PDCA: full cycle of risk management
First introduced by American engineer and business theorist William Edwards Deming, the Plan-Do-Check-Act (PDCA) cycle is a four-step management method used for the control and continual improvement of processes and products. Since its first introduction, the method has been widely adopted by organisations when it comes to implementing a management system compliant with a best-practice standard.
What is the Plan-Do-Check-Act Cycle?
The PDCA cycle is not a one-time process but is instead intended to act as a continuous loop of planning, doing, checking and acting.
The general steps in the PDCA cylce are Plan, Do, Check and Act. The first step involves being able identify a purpose and define the metrics used to measure its success. The next steps involve putting a plan into action, thereafter followed by an analysis of data to determine whether the initial goal was achieved.
The final steps of the cycle involve making any necessary adjustments or improvements based on findings discovered during the ‘check’ phase.
The Plan-Do-Check-Act model is widely adopted by organisations seeking a systematic approach to risk management and aiming to implement a management system that meets ISO or other recognised best-practice standards.

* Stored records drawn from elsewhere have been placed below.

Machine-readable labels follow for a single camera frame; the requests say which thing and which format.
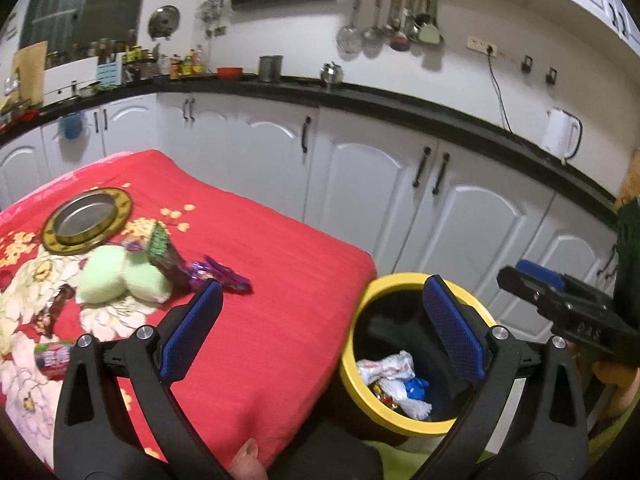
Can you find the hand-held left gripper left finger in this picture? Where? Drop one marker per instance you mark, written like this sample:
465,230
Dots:
192,330

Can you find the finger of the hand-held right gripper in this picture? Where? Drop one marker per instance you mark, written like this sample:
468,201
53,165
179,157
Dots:
542,274
525,287

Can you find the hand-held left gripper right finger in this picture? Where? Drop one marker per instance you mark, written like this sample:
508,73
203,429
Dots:
452,330

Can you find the green foam fruit net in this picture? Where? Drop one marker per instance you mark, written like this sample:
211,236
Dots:
102,275
150,280

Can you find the blue plastic bag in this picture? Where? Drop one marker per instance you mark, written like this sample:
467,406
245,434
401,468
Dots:
415,389

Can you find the white plastic bag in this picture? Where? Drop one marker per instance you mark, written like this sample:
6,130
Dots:
385,370

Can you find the green snack packet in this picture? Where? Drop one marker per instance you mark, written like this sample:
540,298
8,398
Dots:
165,250

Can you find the white foam fruit net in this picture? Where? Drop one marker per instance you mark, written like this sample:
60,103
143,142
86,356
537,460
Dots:
417,410

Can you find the yellow round trash bin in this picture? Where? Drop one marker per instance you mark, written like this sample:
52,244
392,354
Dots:
357,310

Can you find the small purple candy wrapper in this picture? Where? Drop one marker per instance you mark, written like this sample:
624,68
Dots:
135,245

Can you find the brown chocolate bar wrapper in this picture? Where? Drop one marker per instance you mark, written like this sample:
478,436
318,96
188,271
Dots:
55,310

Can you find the pink candy packet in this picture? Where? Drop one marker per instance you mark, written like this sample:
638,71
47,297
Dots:
54,359

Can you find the person's right forearm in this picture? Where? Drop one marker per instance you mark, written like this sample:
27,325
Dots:
617,435

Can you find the person's right hand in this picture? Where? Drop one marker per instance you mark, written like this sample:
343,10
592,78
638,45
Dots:
615,385

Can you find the person's left hand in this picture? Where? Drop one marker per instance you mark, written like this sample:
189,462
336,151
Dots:
247,462

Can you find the red floral blanket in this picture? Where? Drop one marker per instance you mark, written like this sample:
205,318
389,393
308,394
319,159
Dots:
280,270

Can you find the pressed wood board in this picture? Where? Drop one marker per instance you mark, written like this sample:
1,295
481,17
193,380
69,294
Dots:
629,180

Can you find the person's green top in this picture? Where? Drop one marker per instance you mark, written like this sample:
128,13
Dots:
400,462

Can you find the white electric kettle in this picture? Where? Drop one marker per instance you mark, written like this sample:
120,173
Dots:
560,132

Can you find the gold rimmed metal plate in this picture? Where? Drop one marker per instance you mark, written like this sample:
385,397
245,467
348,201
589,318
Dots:
82,217

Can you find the person's dark trousers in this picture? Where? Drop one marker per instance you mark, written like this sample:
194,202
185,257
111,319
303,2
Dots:
325,455

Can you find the white lower kitchen cabinets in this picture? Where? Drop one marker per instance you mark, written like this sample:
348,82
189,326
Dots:
360,170

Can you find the black kitchen countertop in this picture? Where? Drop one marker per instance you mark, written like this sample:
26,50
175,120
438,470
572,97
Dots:
400,105

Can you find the blue hanging bag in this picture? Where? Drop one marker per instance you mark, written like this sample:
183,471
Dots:
71,126

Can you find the red bowl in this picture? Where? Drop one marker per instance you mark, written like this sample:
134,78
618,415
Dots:
230,73

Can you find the green spatula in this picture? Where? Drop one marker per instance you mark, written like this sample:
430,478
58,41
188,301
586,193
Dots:
431,34

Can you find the row of condiment bottles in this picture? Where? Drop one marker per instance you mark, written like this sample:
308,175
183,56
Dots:
170,65

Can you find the blue knife block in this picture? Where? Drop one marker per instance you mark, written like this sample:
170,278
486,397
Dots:
109,72

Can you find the metal canister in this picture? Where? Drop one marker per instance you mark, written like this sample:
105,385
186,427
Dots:
270,69

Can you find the hanging metal ladles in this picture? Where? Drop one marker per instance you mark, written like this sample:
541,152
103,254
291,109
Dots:
400,35

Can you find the metal teapot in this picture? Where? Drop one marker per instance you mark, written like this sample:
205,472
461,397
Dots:
332,74

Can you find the metal skimmer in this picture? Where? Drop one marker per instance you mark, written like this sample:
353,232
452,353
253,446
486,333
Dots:
372,35

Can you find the row of glass jars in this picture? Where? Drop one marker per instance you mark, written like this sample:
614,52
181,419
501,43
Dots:
95,49

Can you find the wooden cutting board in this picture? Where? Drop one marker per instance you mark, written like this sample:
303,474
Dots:
30,72

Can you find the dark kitchen window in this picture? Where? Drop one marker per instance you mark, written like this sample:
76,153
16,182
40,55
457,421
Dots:
75,5

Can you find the black wall hook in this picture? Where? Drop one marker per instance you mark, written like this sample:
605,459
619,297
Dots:
526,63
551,76

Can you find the wall power socket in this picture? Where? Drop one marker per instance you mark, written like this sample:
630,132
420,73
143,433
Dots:
480,44

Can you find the wall hung pot lid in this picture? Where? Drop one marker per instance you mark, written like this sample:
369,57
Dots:
163,22

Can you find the small wall utensil rack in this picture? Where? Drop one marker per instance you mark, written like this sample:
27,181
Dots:
211,9

When to use the PDCA Model?
The PDCA cycle can be applied in a number of scenarios, including quality control, process improvement, and change implementation. The model is particularly useful and valuable in situations where an iterative approach to problem-solving is required. This makes it an ideal tool for organisations that are developing and maintaining a compliant management system, where continual improvement is considered a core principle.
The PDCA four steps
Breaking the process down into stages helps clarify the requirements of each step in the PDCA cycle when developing and implementing management systems. This approach is particularly valuable for companies and organisations that are committed to continual improvement and are seeking certification to a recognised standard by a third-party certification body. In these cases, the requirements are defined by the chosen management system standard standard - for example, ISO 9001 for quality or ISO 14001 for environmental management.
Plan
The first step in the PDCA cycle is the planning phase. This involves setting objectives based on the organisation's policies, conducting risk assessments, and determining the various processes needed to achieve the desired outcomes. These steps are outlined in the requirements of the ISO standards. For example, in a quality management system (QMS), a planning phase should include:
- Understanding the Context of the Organisation: Identify internal and external factors that can impact the QMS’s objectives and outcomes.
- Determining the Needs and Expectations of Interested Parties: Recognise who the interested parties are and what their needs and expectations are.
- Determining the Scope of the QMS: Define the boundaries and applicability of the QMS to establish its scope.
- Planning the QMS: Establish quality objectives and plan how to achieve them, considering risks and opportunities.
- Quality Objectives and Planning to Achieve Them: Set measurable quality objectives and plan the actions needed to achieve them.
- Planning of Changes: Plan changes to the QMS in a controlled manner. It is almost always the most complex part of the cycle as it requires a thorough understanding of what systems may already be in place and what is the ultimate aim.
Do
The doing phase focuses on implementing the plan, executing the processes, making the product, and collecting data for the subsequent ‘checking’ and ‘acting’ phases.
This phase should become part an organisation’s routine operations, while remaining flexible enough to accommodate unforeseen circumstance. Ideally, a contingency plan should be in place to address any unusual situations that may arise.
Check
The penultimate phase of the PDCA cycle is the ‘check’ phase. This stage focuses on monitoring and evaluating the performance of the management system. For a Quality Management System (QMS), this should include:
- Monitoring, Measurement, Analysis, and Evaluation: Organisations must determine what needs to be monitored and measured, the methods for monitoring, measurement, analysis, and evaluation, and when these should be carried out.
- Internal Audit: Conduct internal audits at planned intervals to provide information on whether the QMS conforms to the organisation’s own requirements and the ISO 9001 standard, and is effectively implemented and maintained.
- Management Review: Top management must review the organisation’s QMS at planned intervals to ensure its continuing suitability, adequacy, effectiveness, and alignment with the strategic direction of the organisation.
These requirements ensure the QMS operates as intended and provide a foundation for identifying opportunities for improvement.
Act
The final phase of the PDCA cycle is the ‘act’ phase, where the organisation implements the changes needed to maintain compliance with the standard and drive continual improvement. This may involve adjusting the plan and restarting the cycle.
Activities such as audits, management reviews, and monitoring key indicators help identify areas for improvement and may result in non-compliance (or non-conformance) reports being raised. For example, a weakness in a process may need to be revised. These issues must be addressed within a specified timeframe to close the non-conformity, particularly if identified during an external audit by the certification body.
Example of a PDCA
The PDCA cycle is the cornerstone of any quality or management system a company or organisation seeks to implement. It provides a clear, structured framework for managing change and driving continual improvement within an organisation. Moreover, it is a highly versatile tool that can be applied to almost any situation where improvement is desired.